# Try it
Going from the line that contains "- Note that" to the last line of the material below, repeat every line exactly.

==============================

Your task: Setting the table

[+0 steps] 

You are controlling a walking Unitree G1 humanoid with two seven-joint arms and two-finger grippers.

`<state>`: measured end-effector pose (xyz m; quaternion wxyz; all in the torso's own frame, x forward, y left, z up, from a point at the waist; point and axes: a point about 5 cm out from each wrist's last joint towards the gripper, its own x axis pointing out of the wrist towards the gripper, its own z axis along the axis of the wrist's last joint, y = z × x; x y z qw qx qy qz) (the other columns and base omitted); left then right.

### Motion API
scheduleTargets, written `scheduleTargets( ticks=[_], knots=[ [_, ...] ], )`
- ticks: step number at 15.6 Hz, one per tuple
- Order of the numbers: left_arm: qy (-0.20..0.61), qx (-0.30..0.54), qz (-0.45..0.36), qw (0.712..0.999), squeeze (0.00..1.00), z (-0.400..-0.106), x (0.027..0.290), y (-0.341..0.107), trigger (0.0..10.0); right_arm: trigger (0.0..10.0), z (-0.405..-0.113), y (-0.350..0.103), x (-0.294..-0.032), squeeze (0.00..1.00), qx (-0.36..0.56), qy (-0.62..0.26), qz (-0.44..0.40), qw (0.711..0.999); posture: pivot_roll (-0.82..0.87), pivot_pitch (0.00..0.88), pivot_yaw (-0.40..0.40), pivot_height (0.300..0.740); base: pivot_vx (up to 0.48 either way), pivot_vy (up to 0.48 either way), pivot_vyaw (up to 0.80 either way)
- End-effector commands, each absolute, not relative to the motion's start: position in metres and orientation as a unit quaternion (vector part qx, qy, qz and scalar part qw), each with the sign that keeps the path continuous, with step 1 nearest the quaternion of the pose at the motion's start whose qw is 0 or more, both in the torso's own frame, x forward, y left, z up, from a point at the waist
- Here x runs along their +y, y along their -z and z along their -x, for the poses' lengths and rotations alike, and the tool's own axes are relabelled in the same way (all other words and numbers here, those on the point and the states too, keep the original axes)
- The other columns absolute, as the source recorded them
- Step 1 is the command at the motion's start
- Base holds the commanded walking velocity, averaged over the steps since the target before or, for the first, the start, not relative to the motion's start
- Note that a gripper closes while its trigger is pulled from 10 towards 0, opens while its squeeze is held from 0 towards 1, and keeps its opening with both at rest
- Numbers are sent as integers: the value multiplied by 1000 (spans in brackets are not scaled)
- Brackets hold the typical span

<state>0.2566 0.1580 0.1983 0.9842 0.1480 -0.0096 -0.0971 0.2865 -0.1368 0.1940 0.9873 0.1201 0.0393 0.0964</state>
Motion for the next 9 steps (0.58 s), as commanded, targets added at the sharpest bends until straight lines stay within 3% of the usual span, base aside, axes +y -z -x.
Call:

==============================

# Exercise result
- Note that a gripper closes while its trigger is pulled from 10 towards 0, opens while its squeeze is held from 0 towards 1, and keeps its opening with both at rest
- Numbers are sent as integers: the value multiplied by 1000 (spans in brackets are not scaled)
- Brackets hold the typical span

<state>0.2566 0.1580 0.1983 0.9842 0.1480 -0.0096 -0.0971 0.2865 -0.1368 0.1940 0.9873 0.1201 0.0393 0.0964</state>
Motion for the next 9 steps (0.58 s), as commanded, targets added at the sharpest bends until straight lines stay within 3% of the usual span, base aside, axes +y -z -x.
Call:

This answer has been written out in full.